O valor da proteção costeira de cerca de 170 Km2 de recifes na região Nordeste é de aproximadamente R$ 160 bilhões por ano. “Isto quer dizer que, ao conservar nossos corais, diminuímos a vulnerabilidade da costa em situações de eventos climáticos, como tempestades, furacões etc. Dessa forma economizamos R$ 941 milhões por Km2 em perdas materiais e imateriais”, explica a analista de Conservação.

Já o turismo em recifes de coral na costa do Nordeste pode gerar mais de R$ 7 bilhões por ano. “Ou seja, investir na conservação e restauração dos nossos corais é um ótimo negócio não apenas social e ambiental, mas econômico. Afinal, esses três segmentos estão totalmente relacionados”, aponta Marina Corrêa.

Soluções

O aquecimento dos oceanos é um fenômeno global e tem sido mais frequente devido às mudanças climáticas. Por isso, Marina Corrêa ressalta a importância de explicitar e enfatizar o assunto em reuniões e tratados internacionais, como o encontro da Cúpula de Líderes do G20 que, neste ano, acontece no Rio de Janeiro.

“Entre os temas prioritários estabelecidos pelo governo brasileiro para o GT de Sustentabilidade e Mudanças Climáticas estão os oceanos. Esperamos sair dali com os países comprometidos em garantir meios de implementação para ações de conservação marinha e costeira como medidas para mitigar a crise climática e promover adaptação.

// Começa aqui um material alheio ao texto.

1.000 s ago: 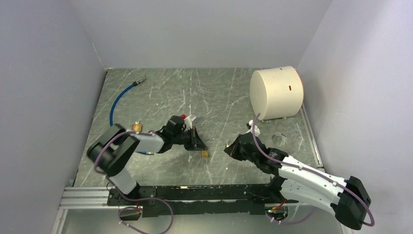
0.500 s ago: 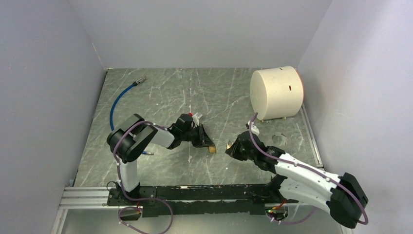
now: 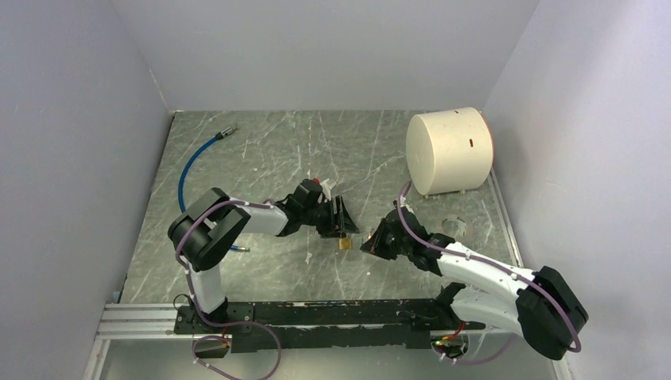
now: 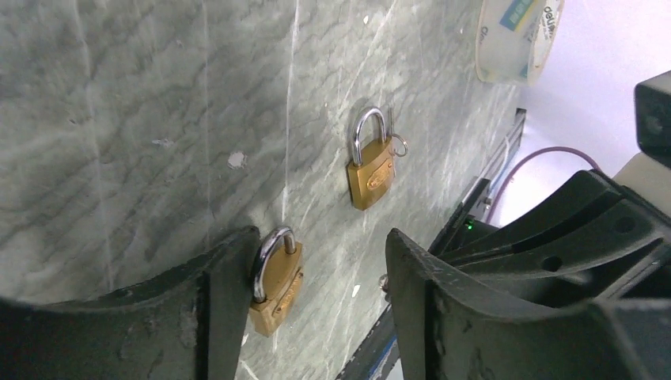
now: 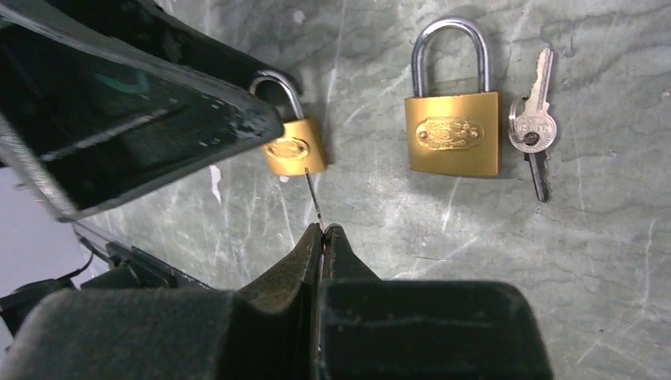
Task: Lock with the key
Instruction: Place the lock at the center of the board.
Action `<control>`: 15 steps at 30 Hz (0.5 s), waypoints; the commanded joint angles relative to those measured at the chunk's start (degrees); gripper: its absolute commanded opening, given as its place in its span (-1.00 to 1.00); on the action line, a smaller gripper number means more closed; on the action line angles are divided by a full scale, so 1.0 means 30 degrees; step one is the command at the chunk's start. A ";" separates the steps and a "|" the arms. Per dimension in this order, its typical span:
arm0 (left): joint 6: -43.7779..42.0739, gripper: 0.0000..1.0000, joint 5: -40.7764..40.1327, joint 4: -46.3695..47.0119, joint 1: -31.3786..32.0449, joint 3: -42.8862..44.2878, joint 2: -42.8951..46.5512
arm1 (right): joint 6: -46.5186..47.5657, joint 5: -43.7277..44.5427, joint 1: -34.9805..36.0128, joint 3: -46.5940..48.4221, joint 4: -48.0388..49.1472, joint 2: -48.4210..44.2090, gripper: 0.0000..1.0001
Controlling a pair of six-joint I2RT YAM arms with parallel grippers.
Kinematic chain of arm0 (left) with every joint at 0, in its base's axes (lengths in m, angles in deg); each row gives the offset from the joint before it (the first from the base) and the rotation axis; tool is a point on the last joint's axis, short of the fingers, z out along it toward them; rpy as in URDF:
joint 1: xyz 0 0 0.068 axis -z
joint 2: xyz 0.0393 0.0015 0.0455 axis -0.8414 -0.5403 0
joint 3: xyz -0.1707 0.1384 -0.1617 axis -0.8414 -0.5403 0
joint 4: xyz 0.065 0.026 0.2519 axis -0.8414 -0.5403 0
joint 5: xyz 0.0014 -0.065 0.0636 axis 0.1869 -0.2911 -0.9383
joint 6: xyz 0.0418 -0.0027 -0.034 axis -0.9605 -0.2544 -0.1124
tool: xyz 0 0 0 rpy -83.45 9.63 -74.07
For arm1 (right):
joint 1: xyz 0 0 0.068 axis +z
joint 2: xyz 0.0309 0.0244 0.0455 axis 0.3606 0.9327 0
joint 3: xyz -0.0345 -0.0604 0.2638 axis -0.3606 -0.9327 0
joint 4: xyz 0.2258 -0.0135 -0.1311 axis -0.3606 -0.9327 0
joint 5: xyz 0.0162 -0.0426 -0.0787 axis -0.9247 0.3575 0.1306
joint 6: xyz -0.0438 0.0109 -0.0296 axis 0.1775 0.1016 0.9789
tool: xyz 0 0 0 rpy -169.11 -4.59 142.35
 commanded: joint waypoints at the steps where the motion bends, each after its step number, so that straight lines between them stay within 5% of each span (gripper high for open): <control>1: -0.1835 0.40 -0.2815 -0.5387 -0.0025 0.1076 0.0745 | 0.0664 -0.0356 -0.0162 0.0700 0.0018 0.0614 -1.00; 8: -0.2662 0.87 -0.3561 -1.0184 -0.0023 0.3518 0.0983 | 0.0764 0.0261 -0.0150 0.0831 -0.0609 -0.0141 -1.00; 12: -0.2518 0.84 -0.3293 -0.9972 0.0004 0.3382 0.1127 | 0.0745 0.0393 -0.0190 0.0785 -0.0709 -0.0413 -1.00; 15: -0.2221 0.55 -0.2286 -0.8872 0.0044 0.3068 0.0812 | 0.0608 0.0172 -0.0181 0.0608 -0.0371 -0.0297 -1.00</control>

Será crucial que essas medidas sejam incluídas nos seus Planos de Ação perante a Convenção do Clima (Contribuições Nacionalmente Determinadas – NDCs)”, salienta Marina Corrêa.

Já em nível local ela argumenta que é necessário investir na conservação das paisagens em que há recifes de coral, aumentando sua resiliência por meio da diminuição dos impactos cumulativos que afetam sua saúde. “Nesse sentido, o papel do poder público é fundamental para criar políticas e direcionar recursos financeiros que permitam criar uma rede robusta de Unidades de Conservação (UC) e monitoramento, além de promover pesquisas, melhorar o saneamento básico e fortalecer comunidades locais, o turismo e a pesca sustentáveis”, conclui.

Nesse sentido, o WWF-Brasil tem como prioridade ampliar a escala de ações de proteção de espécies ameaçadas de extinção por meio da incidência para a conservação da biodiversidade em políticas públicas.